WHAT NEEDS TO BE DONE => Where in the material does the word "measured" appear? Copy each line that has it.

== Segment start ==

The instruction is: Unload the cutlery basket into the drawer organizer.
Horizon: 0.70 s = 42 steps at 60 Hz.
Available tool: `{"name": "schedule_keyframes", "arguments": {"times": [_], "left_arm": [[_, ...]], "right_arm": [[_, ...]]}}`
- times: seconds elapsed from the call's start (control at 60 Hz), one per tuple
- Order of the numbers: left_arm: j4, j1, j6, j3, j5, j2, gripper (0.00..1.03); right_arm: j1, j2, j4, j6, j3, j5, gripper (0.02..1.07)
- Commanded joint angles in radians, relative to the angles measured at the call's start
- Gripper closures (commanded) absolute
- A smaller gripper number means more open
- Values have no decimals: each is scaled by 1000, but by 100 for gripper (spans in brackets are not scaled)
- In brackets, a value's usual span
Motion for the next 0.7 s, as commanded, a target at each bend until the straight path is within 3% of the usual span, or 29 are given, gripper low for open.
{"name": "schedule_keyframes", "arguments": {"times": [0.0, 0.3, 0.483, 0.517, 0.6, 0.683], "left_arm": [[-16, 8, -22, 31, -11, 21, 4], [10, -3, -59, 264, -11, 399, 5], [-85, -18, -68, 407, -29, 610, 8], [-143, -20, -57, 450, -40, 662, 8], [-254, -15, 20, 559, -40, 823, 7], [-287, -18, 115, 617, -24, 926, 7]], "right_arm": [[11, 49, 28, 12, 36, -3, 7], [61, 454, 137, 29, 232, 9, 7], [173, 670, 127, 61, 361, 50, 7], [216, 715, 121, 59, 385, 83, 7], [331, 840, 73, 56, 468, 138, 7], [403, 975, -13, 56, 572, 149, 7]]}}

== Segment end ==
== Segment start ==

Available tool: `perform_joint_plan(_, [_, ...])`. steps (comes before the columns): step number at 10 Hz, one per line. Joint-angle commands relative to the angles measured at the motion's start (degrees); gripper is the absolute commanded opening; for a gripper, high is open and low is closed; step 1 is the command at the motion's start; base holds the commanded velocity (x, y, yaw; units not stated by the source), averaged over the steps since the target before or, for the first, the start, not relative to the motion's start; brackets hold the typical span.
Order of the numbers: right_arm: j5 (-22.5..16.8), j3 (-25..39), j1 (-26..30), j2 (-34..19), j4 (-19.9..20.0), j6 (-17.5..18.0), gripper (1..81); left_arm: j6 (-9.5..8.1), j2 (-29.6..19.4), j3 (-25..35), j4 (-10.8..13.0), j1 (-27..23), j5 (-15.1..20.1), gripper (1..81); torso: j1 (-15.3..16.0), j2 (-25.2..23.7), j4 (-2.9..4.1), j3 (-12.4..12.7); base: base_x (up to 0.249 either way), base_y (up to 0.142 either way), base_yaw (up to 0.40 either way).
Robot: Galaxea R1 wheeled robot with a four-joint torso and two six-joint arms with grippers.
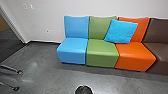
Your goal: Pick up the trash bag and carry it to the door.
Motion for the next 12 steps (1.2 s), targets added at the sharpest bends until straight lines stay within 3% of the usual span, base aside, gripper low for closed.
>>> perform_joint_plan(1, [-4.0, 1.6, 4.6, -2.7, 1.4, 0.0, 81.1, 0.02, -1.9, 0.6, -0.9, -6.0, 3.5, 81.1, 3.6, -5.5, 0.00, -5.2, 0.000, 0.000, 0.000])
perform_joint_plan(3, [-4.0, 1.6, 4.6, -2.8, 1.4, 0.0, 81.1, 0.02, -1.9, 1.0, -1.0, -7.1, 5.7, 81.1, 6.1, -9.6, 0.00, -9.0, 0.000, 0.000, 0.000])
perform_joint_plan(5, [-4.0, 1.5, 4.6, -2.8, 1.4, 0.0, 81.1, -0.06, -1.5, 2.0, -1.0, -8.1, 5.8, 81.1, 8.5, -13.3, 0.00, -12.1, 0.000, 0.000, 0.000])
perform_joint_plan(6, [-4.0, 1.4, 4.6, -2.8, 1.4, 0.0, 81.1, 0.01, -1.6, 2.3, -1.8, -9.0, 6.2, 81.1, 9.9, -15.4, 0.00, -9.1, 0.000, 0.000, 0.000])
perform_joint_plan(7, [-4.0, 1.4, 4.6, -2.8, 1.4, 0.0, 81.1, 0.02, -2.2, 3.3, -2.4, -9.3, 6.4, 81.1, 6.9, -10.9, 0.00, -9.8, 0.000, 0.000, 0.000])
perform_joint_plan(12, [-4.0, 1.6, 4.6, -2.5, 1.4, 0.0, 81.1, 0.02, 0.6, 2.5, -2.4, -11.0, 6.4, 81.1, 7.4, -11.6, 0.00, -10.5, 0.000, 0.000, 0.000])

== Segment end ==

TASK ANSWER =>
- Commanded joint angles in radians, relative to the angles measured at the call's start
Available tool: `perform_joint_plan(_, [_, ...])`. steps (comes before the columns): step number at 10 Hz, one per line. Joint-angle commands relative to the angles measured at the motion's start (degrees); gripper is the absolute commanded opening; for a gripper, high is open and low is closed; step 1 is the command at the motion's start; base holds the commanded velocity (x, y, yaw; units not stated by the source), averaged over the steps since the target before or, for the first, the start, not relative to the motion's start; brackets hold the typical span.

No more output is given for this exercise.